» PROMPT:
Retype, with no pictures, each line from the one that holds "Here a rendered" through the last line of the entries below, both included.

#### GIVEN RECORDS ####

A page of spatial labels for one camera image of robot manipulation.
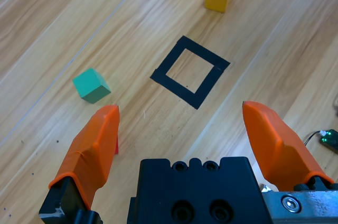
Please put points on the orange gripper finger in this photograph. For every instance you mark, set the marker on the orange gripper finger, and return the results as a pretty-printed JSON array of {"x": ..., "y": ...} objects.
[
  {"x": 89, "y": 155},
  {"x": 280, "y": 150}
]

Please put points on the red wooden block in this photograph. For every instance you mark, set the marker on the red wooden block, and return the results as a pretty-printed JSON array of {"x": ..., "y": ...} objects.
[{"x": 116, "y": 147}]

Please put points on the green wooden block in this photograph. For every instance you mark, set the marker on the green wooden block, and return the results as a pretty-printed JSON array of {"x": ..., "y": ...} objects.
[{"x": 91, "y": 84}]

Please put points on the small green circuit board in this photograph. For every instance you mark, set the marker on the small green circuit board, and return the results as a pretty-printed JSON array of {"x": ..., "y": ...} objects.
[{"x": 331, "y": 139}]

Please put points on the black tape square outline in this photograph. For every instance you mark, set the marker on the black tape square outline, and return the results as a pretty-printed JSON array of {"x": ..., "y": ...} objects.
[{"x": 171, "y": 59}]

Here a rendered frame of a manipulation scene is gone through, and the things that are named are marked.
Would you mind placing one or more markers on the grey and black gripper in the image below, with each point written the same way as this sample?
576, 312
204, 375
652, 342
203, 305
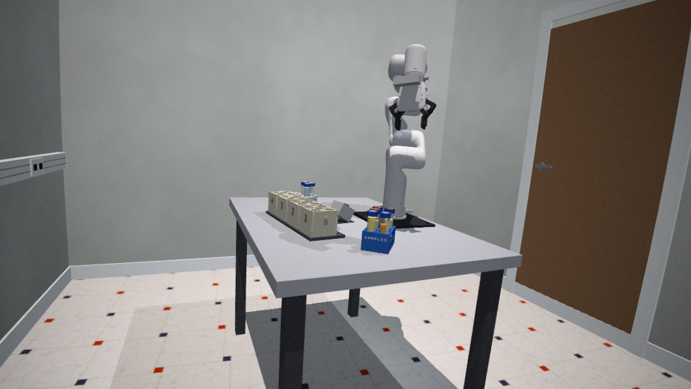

####

» SOLUTION:
Here a rendered frame of a manipulation scene is gone through, and the things that are named are marked.
Would you mind placing one or more markers on the grey and black gripper in the image below, with each point written the same way as this sample?
576, 312
204, 375
652, 342
203, 305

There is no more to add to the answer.